BEIJING (Reuters) - As influential voices within the U.S. business community warn China that U.S. President Donald Trump is serious about tough action over Beijing’s trade practices, there is little sense of a crisis in the Chinese capital, where officials think he is bluffing.
In Beijing, many experts think Washington is unwilling to pay the heavy economic price needed to upset prevailing trade dynamics between the world’s two largest economies.
Hanging over trade relations are several inquiries into whether steel and aluminum imports - including those from China - are harming U.S. national security, possible tariffs on imported solar panels, as well as an investigation into potential Chinese abuse of intellectual property.
“I think this might be a threat to ask for deals from China,” said He Weiwen, a senior fellow at the Center for China and Globalization, a government-affiliated research organization in Beijing.
Results in most, if not all, of the investigations are seen as imminent. Trump warned in an interview with Reuters on Wednesday of potentially “big damages” against China as a result of the intellectual property inquiry under Section 301 of the Trade Act of 1974.
People in the U.S. business community say this growing gulf in expectations between Washington and Beijing is fueled in part by the dwindling frequency of talks on commercial issues. The resulting vacuum could set the two governments on a collision course over trade.
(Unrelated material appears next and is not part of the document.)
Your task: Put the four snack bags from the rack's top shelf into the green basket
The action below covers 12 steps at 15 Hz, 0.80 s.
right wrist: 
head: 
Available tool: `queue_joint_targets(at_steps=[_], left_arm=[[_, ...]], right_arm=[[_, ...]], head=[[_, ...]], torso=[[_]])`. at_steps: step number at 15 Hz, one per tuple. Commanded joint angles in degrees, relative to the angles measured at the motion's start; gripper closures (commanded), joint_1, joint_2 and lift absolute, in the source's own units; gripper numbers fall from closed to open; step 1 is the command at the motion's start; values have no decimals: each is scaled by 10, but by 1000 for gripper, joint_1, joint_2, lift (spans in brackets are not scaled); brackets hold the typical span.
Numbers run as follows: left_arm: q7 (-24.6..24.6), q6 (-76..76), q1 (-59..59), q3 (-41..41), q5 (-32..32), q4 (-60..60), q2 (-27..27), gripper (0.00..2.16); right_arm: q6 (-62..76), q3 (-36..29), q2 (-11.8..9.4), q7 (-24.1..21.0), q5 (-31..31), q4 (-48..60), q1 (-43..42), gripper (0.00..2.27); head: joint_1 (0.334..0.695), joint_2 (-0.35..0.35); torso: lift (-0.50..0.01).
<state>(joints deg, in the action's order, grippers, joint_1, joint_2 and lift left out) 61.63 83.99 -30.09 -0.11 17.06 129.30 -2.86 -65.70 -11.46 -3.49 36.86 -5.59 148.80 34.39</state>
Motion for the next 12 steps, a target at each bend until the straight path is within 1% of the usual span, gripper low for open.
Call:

“Dialogue is a shadow, a shell, a trickle of what it was, particularly on the economic and commercial issues,” said one U.S. industry source who accompanied a business delegation to Beijing last week to warn senior Chinese officials that time was running out.
The bipartisan group of mostly former senior U.S. officials, including George W. Bush administration veterans Stephen Hadley and Carlos Gutierrez, met with Wang Yang, a member of China’s ruling seven-man Politburo Standing Committee, and Liu He, an economist and ally of President Xi Jinping, among other senior Chinese leaders, the person said.
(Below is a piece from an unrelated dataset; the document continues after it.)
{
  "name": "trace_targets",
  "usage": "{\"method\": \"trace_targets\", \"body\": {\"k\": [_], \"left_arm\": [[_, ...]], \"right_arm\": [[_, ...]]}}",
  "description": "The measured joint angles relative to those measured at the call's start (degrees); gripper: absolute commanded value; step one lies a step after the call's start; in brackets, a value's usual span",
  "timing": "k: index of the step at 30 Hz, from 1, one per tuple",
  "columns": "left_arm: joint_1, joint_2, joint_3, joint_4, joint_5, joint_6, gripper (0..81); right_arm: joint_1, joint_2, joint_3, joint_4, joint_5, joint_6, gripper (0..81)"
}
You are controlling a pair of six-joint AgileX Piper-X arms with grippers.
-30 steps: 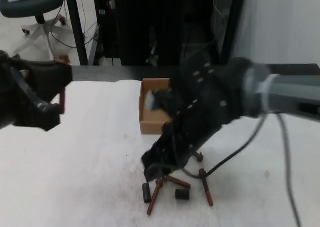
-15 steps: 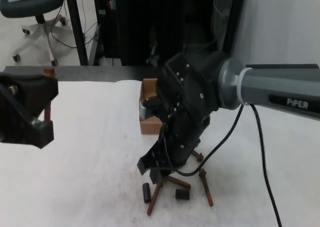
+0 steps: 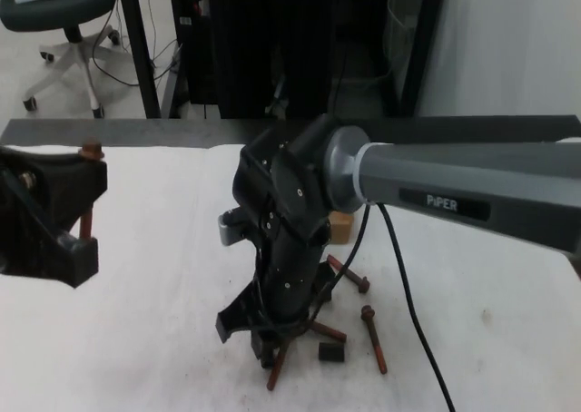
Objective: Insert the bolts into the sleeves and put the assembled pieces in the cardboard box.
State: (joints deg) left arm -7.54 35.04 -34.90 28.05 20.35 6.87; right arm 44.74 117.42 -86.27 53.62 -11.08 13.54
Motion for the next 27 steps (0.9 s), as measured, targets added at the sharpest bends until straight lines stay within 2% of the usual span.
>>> {"method": "trace_targets", "body": {"k": [5, 11, 27], "left_arm": [[0.00, 0.00, 0.00, 1.12, 0.00, 1.58, 0.2], [0.00, 0.00, 0.00, 1.22, 0.00, 1.74, 0.2], [0.00, 0.00, 0.00, 1.47, 0.00, 2.16, 0.2]], "right_arm": [[0.00, 0.31, -0.20, 1.44, 3.05, -0.21, 27.2], [0.00, 0.31, -0.28, 1.44, 3.41, -0.21, 30.6], [0.85, 2.47, -0.73, 0.87, 3.41, 0.66, 30.6]]}}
They delivered a message that trade frictions “are not under control” and that there was a high likelihood of “significant actions” coming soon, according the person who was present at the meetings.
“We hear everything from: both sides will lose, to you’ll lose more,” the person said, characterizing the reception the delegation received from Chinese leaders.
U.S. businesses operating in China have long chafed at government policies they see as intended to assimilate and supplant foreign technology.
At stake is who controls intellectual property, and how you protect it, said Tim Adams, former U.S. Treasury undersecretary for international affairs in the Bush administration.
“The question is, how do you use a scalpel to respond to it, and does the scalpel actually change behavior because it’s a scalpel and not a sledgehammer,” said Adams, who now leads the Washington-based Institute of International Finance.
He said China would probably retaliate by weighing whether the actions were in line with World Trade Organization rules before slowly ratcheting up pressure on U.S. businesses, for example by buying from a European company such as Airbus instead of Boeing.
Meanwhile, China’s 2017 trade surplus with the United States reached an all-time high of $275.81 billion, Chinese Customs data showed last week.
The growing likelihood of U.S. trade remedies against China comes amid a bipartisan push in Washington to tighten national security reviews of Chinese companies’ efforts to scoop up U.S. technology firms, often in industries closed to U.S. companies in China.
But many in China see such efforts as sure to backfire.
“Politically, the administration of President Donald Trump can’t afford to see China-U.S. economic and trade ties become strained. China is more resilient to a trade war,” China’s state-run Global Times said on Sunday.
China’s Ministry of Commerce did not comment on the U.S. business delegation or the risk of major trade friction. But it said last week that China would take all necessary measures to defend itself.
Beijing suspects that even if Trump implements “targeted tariffs,” as some in the U.S. tech sector expect, they would likely amount to just a few percentage points of the more than $600 billion annual goods and services trade, Chinese experts have said.
For local governments in export-dependent areas, the threat is more worrying. One official in the export powerhouse of Zhejiang province expressed concern to Reuters about Trump’s possible actions, but declined to speak on the record.
The government in Beijing, however, remains stoic.
“Are Chinese officials getting nervous now amid a coming U.S.-China trade war? I don’t think so,” said Wang Jiangyu, a trade expert at the National University of Singapore.
The country has negotiated its way out of previous Section 301 investigations, including in 1992 and 1995.
And a person close to China’s Commerce Ministry, who asked not to be named because of the sensitivity of the matter, said tariffs from the Section 301 case would be self-defeating, and urged negotiation instead.
“We should sit down and discuss this. If their demands are reasonable, we don’t want to go to the WTO,” the person said.
That inclination to fall back on talks and the WTO to resolve frictions may be China’s miscalculation this time, people in the U.S. business community say.
What the Chinese government doesn’t understand is that the Trump administration is “deadly serious,” the member of the U.S. business delegation said. “They aren’t going to settle for kibbles and bits.”